その結果、「教えたいが時間が取れない」「現場で経験を積ませる余裕がない」と感じる経営者や現場責任者は少なくありません。 こうした状況の中、リクエスト株式会社は、人材育成を取り巻く環境の変化を整理した図解資料「人材育成を取り巻く構造的な変化」を公開しました。
資料では、従来の「教える量」を重視した育成から、仕事の中で「判断する経験」を積ませる育成へ発想を転換する必要性が示されています。この考え方は、技術継承や若手育成に悩む建設会社にとっても参考になる内容です。

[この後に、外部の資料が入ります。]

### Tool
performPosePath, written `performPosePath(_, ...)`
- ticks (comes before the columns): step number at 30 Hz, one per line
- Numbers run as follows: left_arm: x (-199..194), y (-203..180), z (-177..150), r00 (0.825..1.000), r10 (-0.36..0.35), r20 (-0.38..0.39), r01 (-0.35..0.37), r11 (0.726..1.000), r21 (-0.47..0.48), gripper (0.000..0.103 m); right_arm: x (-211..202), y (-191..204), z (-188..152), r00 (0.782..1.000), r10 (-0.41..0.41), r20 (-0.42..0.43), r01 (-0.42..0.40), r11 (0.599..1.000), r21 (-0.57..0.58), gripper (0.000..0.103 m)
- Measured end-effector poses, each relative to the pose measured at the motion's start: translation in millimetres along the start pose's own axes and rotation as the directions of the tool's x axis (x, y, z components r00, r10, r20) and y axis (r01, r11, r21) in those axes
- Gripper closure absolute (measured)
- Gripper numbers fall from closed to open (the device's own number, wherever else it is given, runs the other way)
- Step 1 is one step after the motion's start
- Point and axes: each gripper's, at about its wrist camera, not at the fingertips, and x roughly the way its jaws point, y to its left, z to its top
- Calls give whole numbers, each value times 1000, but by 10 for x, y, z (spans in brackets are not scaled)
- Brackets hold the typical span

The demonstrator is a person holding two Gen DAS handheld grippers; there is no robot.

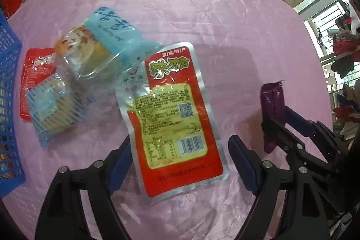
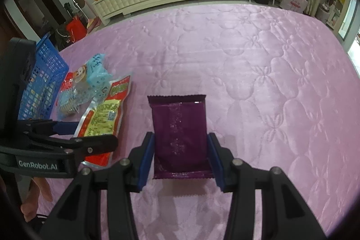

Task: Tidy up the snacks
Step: 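Grasp the purple bag with the right gripper while the left gripper grasps the red spicy snack pack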

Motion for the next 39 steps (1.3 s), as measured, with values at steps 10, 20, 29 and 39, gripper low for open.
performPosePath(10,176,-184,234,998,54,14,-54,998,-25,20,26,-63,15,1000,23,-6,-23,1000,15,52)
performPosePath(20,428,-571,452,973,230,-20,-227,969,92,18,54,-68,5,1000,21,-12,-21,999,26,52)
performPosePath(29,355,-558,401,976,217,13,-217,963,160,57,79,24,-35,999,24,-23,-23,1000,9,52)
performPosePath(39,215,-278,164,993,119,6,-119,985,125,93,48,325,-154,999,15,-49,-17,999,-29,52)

『働く時間を増やせず、指導する側にも余裕がない状況では、研修時間や教材を追加するだけで、日常業務の中の学びまで補えるとは限りません。人材育成を研修の量だけで考えず、仕事のどこで本人が判断し、その結果から何を学べるようにするかまで設計対象にする必要があります。』
引用元:リクエスト株式会社プレスリリース(PR TIMES掲載)
厚生労働省の第12次職業能力開発基本計画では、人材育成に課題を抱える事業所は約8割に上るとされています。主な理由は「指導する人材が不足している」「育成しても離職してしまう」「人材育成を行なう時間がない」などです。
建設業でも、以前のようにベテランと長時間一緒に作業をしながら経験を積む機会は減っています。限られた時間の中で人材を育てるには、「どれだけ教えたか」だけではなく、「どのような経験を積ませるか」という視点がこれまで以上に重要になっています。
建設現場では、安全や品質を守るためにベテランが的確な指示を出すことが欠かせません。しかし、答えだけを伝え続ける育成では、若手は指示どおりに作業できても、自分で考えて行動する力が身につきにくくなります。
例えば、「この順番で施工する」「この資材を使う」と教えるだけではなく、「なぜその手順なのか」「ほかの方法ではどのような危険があるのか」と考える機会をつくることで、仕事への理解は深まります。 今回の資料が提案する「判断経験を設計する育成」は、こうした小さな判断を日常業務の中へ組み込み、経験を積み重ねていく考え方です。
特別な研修を増やさなくても、普段の仕事を学びの場に変えられる点は、建設業のように実践を重視する業界とも相性が良いといえるでしょう。
引用元:リクエスト株式会社プレスリリース(PR TIMES掲載)
「判断経験を増やす」とは、若手へ重要な判断を任せることではありません。安全や品質に関わる判断はベテランが担い、それ以外で考える機会を増やすことが大切です。
例えば、朝礼で作業内容を説明してもらう、KY活動で危険箇所を発表してもらう、翌日の段取りを考えてもらうなど、日常業務の中にも学びの機会は数多くあります。 また、作業後に「なぜその方法を選んだのか」を振り返るだけでも、経験は次の現場へ生かせる知識になります。
特別な研修を増やさなくても、普段の仕事を工夫することで若手の成長を後押しできるでしょう。
DXやAIの活用が進んでも、安全や品質を踏まえた最終判断は人が担います。そのため、若手が自ら考え、判断する力を育てる重要性は今後さらに高まるでしょう。
ベテランも答えだけを教えるのではなく、「なぜその判断をしたのか」を伝えることで、経験やノウハウを次世代へ継承しやすくなります。
人材育成は、研修だけで完結するものではありません。日々の仕事の中で考え、判断する機会を積み重ねることが、若手の成長と技術継承につながります。
限られた時間だからこそ、仕事そのものを育成の場として見直してみてはいかがでしょうか。